TASK ITEM —
The job is to output exactly the lines that run from the start of the entries through the line containing "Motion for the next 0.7", pictures omitted.

== RECORDS FOR THE EXERCISE ==

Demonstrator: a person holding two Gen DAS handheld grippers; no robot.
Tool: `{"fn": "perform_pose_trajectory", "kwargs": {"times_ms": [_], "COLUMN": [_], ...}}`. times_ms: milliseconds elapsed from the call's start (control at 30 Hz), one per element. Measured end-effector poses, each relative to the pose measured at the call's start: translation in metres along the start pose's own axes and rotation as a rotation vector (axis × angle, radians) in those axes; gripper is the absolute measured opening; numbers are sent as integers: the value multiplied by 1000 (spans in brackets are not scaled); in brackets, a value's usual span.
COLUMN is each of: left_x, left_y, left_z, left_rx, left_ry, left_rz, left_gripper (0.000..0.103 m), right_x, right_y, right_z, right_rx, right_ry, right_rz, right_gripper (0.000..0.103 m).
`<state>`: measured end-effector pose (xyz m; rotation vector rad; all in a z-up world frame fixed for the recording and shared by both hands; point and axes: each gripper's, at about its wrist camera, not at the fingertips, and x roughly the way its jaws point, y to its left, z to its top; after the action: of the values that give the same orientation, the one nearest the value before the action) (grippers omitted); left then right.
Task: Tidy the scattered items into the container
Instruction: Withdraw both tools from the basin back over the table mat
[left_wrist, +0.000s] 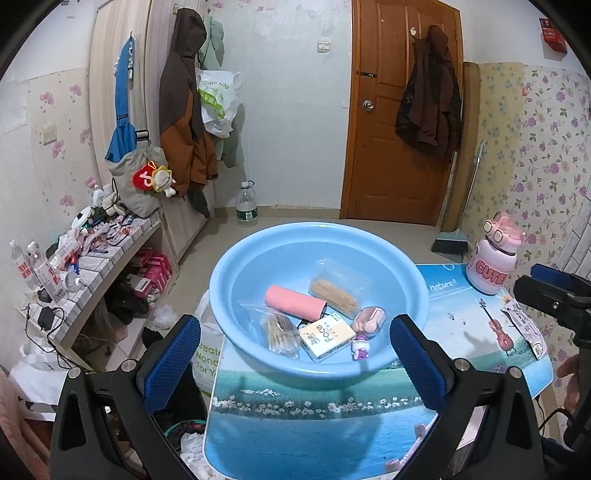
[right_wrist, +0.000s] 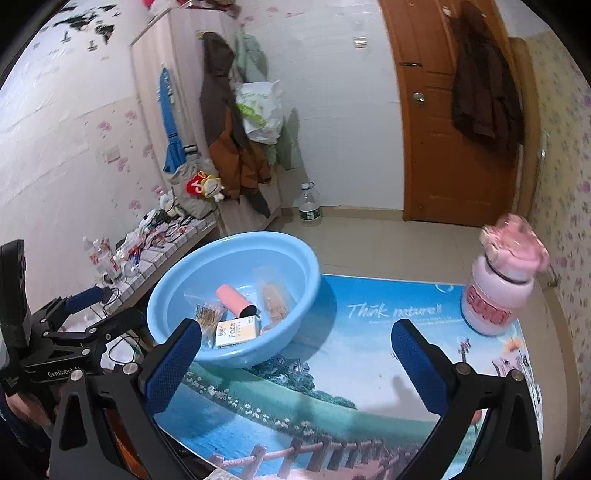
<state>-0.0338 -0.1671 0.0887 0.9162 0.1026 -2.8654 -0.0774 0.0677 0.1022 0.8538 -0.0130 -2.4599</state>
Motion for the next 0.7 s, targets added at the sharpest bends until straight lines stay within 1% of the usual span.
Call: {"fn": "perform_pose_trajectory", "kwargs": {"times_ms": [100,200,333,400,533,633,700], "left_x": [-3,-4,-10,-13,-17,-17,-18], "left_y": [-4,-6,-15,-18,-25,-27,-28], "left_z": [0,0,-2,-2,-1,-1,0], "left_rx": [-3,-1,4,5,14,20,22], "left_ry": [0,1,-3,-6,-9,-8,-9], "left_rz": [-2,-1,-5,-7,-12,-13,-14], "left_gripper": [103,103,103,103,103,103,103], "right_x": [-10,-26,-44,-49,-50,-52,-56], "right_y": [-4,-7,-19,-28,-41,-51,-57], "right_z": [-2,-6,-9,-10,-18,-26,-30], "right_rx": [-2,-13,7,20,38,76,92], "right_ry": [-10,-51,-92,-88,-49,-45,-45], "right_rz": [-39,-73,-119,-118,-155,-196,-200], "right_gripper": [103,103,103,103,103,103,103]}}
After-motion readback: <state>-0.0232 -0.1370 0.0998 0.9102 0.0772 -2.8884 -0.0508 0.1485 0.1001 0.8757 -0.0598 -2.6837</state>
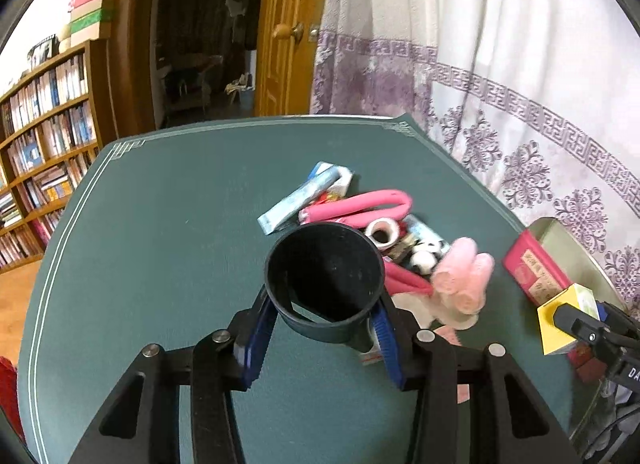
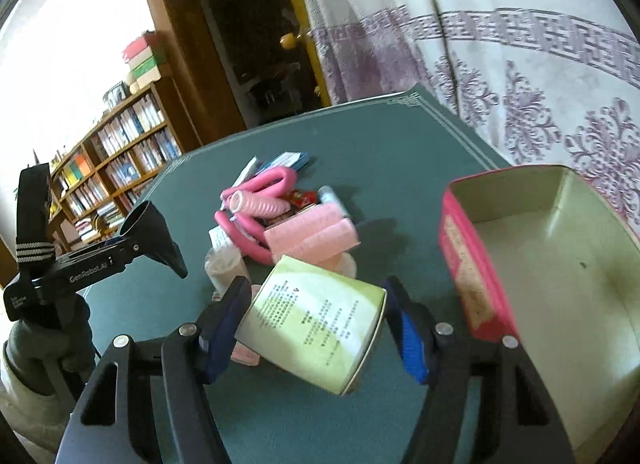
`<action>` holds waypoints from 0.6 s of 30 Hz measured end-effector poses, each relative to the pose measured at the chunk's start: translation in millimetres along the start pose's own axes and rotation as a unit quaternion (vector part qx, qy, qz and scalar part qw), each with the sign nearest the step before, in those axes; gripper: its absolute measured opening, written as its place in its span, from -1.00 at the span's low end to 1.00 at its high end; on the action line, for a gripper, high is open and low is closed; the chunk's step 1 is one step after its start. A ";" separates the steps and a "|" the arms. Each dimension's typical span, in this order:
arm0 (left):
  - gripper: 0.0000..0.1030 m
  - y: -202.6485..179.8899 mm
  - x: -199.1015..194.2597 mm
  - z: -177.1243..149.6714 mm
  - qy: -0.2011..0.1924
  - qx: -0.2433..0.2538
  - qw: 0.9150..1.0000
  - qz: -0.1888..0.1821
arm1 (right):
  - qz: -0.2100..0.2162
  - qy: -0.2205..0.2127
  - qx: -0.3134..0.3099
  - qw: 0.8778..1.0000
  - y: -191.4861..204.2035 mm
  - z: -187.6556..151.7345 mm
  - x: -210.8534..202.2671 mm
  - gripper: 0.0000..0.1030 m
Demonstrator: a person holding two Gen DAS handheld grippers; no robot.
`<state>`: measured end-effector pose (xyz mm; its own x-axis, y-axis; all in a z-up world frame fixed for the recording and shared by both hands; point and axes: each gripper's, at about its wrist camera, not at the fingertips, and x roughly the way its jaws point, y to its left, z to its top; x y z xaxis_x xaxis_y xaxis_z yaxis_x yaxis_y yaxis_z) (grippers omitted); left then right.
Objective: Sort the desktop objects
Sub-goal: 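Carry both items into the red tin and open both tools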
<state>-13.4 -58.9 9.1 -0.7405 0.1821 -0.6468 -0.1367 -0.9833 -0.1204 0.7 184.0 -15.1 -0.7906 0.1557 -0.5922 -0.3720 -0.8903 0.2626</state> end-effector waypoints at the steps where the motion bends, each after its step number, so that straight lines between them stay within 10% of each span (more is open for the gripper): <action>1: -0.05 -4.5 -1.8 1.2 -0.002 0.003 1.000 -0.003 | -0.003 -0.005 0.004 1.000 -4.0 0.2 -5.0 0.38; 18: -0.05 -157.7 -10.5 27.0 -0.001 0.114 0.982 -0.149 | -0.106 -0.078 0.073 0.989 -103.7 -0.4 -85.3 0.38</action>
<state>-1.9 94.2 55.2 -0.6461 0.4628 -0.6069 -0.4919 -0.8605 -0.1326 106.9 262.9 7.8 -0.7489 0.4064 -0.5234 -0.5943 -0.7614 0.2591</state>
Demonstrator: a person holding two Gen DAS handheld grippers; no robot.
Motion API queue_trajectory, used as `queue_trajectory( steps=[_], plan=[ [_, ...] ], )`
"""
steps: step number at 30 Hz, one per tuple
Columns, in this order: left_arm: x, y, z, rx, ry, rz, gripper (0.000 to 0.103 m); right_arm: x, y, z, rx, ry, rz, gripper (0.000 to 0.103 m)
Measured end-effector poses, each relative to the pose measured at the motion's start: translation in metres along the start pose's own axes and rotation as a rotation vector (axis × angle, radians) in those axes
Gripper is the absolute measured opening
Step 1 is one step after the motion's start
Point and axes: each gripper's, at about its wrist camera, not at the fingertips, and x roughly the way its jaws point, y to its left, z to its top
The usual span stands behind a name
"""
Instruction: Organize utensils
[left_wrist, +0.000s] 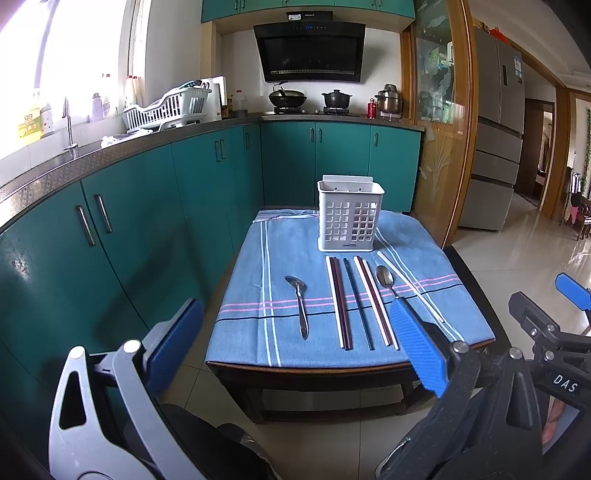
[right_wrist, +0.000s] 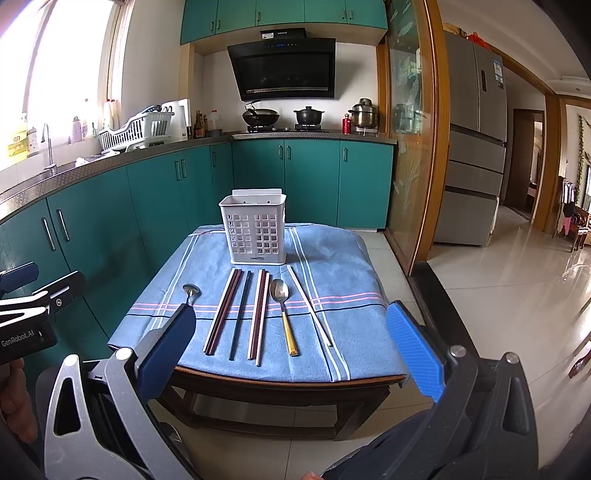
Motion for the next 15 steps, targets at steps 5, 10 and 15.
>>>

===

RESPONSE —
Demonstrator: a person holding two Gen DAS handheld grippers; no robot.
Tool: `{"fn": "perform_pose_trajectory", "kwargs": {"times_ms": [_], "COLUMN": [_], ...}}`. times_ms: milliseconds elapsed from the call's start (control at 30 Hz), one per element. Measured end-effector poses, each relative to the pose measured at the call's start: translation in metres along the start pose's own axes and rotation as a rotation vector (axis × angle, radians) in those axes; gripper is the absolute measured opening; numbers are sent as integers: the value multiplied by 1000 (spans in brackets are not scaled); in brackets, a value's usual span.
COLUMN is each of: left_x, left_y, left_z, left_rx, left_ry, left_rz, left_gripper (0.000..0.103 m), right_x, right_y, right_z, right_rx, right_ry, right_rz, right_gripper (0.000..0.103 m).
`<state>`: measured end-effector pose (xyz m; rotation vector rad; all in a z-up world frame fixed for the recording and shared by both hands; point and axes: each gripper's, at about its wrist camera, not at the fingertips, and x roughly the way its jaws point, y to its left, z to its top; after the action: of the values that give the same orientation, the one nearest the value before the action) (grippers omitted); left then right.
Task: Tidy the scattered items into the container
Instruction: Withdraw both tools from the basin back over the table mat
[left_wrist, +0.000s] 
[right_wrist, +0.000s] 
<state>-0.0338 -0.1671 0.0887 0.9162 0.1026 -2.8654 -0.0774 0.0677 0.1022 0.8538 -0.0130 -2.4599</state>
Motion for the next 0.7 s, targets added at the sharpest bends until straight lines stay within 1% of the usual span.

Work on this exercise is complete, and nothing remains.